Se fueron calientes ambos equipos del Palacio de la Comunidad. Unos por el escozor de la derrota y otros aupados en el subidón del éxito. Conviene recordar que suele ser habitual que chirríen las maquinarias cuando coinciden en los mismos raíles en viajes con una frecuencia tan reducida. Hubo ya un rifi-rafe durante el partido en el que se buscaron Sergio Rodríguez y Axel Hervele, tanto monta, monta tanto. No se trata de fiscalizar a nadie, pero llama la atención que quienes pasaban por allí se lleven la peor parte.
Concluido el encuentro, mientras la mayoría de rivales se saludaban, algo sucedió. La boca, siempre compleja de cerrar. También algún gesto. El canario y el belga de nuevo al lío. En esos momentos, si alguien amagaba con dar un paso adelante se arma el taco. Y pasó. En esto que Aaron Jackson se ofreció como mediador, barrrera humana, física, para evitar que alguno llegara al vestuario con los mocos bien sonados. No esperaba el de Hartford que le surgiera del tumulto una pareja de baile. Fue Singler el que le buscó las vueltas, ardiente como estaba el 'rrokie' tras un mal partido.
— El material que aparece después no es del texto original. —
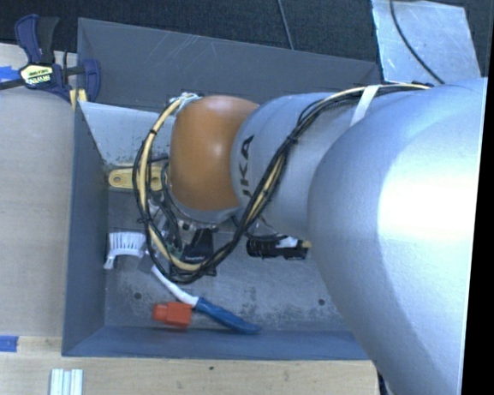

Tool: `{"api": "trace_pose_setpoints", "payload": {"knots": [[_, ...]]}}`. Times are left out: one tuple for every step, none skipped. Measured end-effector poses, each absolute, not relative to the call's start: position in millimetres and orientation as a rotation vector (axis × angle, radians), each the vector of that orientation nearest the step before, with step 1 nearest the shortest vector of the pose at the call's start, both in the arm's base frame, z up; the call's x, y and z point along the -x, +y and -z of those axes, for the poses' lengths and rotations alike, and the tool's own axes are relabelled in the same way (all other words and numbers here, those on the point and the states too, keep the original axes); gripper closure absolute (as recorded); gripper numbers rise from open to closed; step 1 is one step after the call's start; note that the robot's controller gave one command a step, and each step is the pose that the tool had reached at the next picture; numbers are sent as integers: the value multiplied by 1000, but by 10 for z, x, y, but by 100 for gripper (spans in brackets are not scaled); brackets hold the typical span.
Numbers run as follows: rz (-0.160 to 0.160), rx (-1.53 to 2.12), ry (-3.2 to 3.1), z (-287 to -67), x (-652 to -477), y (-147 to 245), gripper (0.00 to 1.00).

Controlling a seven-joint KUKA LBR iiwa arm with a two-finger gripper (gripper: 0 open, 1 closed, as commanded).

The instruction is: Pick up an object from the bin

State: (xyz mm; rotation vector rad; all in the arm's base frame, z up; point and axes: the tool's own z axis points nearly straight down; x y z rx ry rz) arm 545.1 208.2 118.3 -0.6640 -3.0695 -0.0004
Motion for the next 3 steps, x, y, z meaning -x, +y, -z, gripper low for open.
{"api": "trace_pose_setpoints", "payload": {"knots": [[7, 636, -3084, -715, -5554, 2097, 0], [9, 1084, -2952, -716, -5353, 2208, 100], [9, 1084, -2952, -719, -5353, 2208, 100]]}}
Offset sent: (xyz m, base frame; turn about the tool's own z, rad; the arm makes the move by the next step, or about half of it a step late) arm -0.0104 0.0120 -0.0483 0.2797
El resto no conllevó más elementos innovadores. Bravuconadas, amagos de soltar brazos y multitud de ellos cerrando filas en favor de la paz. Empujones, tozudo el 'Chacho' Rodríguez para no dejar así las cosas y al final cada uno a su nido. Rueda de equipos y a calmar la temperatura bajo el agua de la ducha.
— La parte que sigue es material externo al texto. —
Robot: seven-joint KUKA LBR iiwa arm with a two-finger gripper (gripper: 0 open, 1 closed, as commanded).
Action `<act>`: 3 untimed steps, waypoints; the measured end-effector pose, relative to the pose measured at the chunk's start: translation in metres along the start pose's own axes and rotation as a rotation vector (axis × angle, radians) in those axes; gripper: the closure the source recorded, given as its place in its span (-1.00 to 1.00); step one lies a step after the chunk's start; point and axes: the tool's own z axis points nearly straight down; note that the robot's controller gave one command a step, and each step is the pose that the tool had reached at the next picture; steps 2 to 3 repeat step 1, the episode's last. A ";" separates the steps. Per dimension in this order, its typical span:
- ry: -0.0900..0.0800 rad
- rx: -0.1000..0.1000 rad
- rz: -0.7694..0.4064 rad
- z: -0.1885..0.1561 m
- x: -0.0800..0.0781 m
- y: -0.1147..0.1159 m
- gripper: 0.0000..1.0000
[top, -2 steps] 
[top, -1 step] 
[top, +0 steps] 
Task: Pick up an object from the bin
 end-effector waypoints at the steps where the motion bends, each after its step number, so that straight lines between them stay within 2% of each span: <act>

Tampoco hay que rasgarse las vestiduras con la reacción popular. Pero llamó la atención la facilidad con la que dictó sentencia. El culpable no era Hervelle, que minutos después se sacaba fotos con los aficionados en la calle, junto al bus. Era Aaron Jackson. «Jackson muérete» fue desde ese instante la banda sonora en uno de los fondos en el que se acumulaba la mayor representación de las peñas madridistas.
D'Or Fischer interviene
El base del Bizkaia quería correr, saltar y contestar las delicadezas. Para evitar males mayores, D'Or Fischer le placó. Exjugador blanco, quería, seguro, evitarle mayores disgustos. Le sujetó los brazos mientras las manos trataban de reflejar lo que parecían aplausos. Liberado del abrazo del oso, Jackson fue generoso y exclusivo en su lenguaje gestual. Sólo sus anteojos, esa suerte de gesto de triple que popularizó José Manuel Calderón. No hace falta explicar que el público local se lo tomó como lo que no era y no tardó en mostrar su enojo y mucho, demasiado más, a través de las redes sociales. También hubo ración para Gorka Arrinda. El máximo accionista del Bilbao Basket, mientras charlaba en el antepalco, fue insultado por un espectador que le llegó a acusar en el colmo de la legalidad y la locura de que «patrocinas la kale borroka».
Más calmados los ánimos, Aaron Jackson salía del vestuario sin ganas de ahondar en la movida. «No hay que darle muchas vueltas. Dos jugadores que se ponen a hablar y otros que nos metemos por medio. No tiene importancia quién habla primero en ese momento, sino quién habla en el campo y todos intentamos serlo nosotros».
El jugador reconocía a sus allegados sentir la plasmación de la revancha. «Claro que ha sido una venganza, pero no contra nadie. Es algo más personal. Me he vengado yo mismo por un mal partido. También ha sido una revancha para el equipo. El miércoles no se vieron muchas de las cosas que nos caracterizan y debíamos cambiarlo».
Quiere el 'playmaker' , como su equipo, que crezca ese ánimo d erevancha ante lo que se jugarán ambos equipos el miércoles. «Con victorias como ésta demostramos que estamos capacitados para seguir aspirando a lo máximo. Y sabemos que el miércoles nuestro ejército también va a estar en las gradas».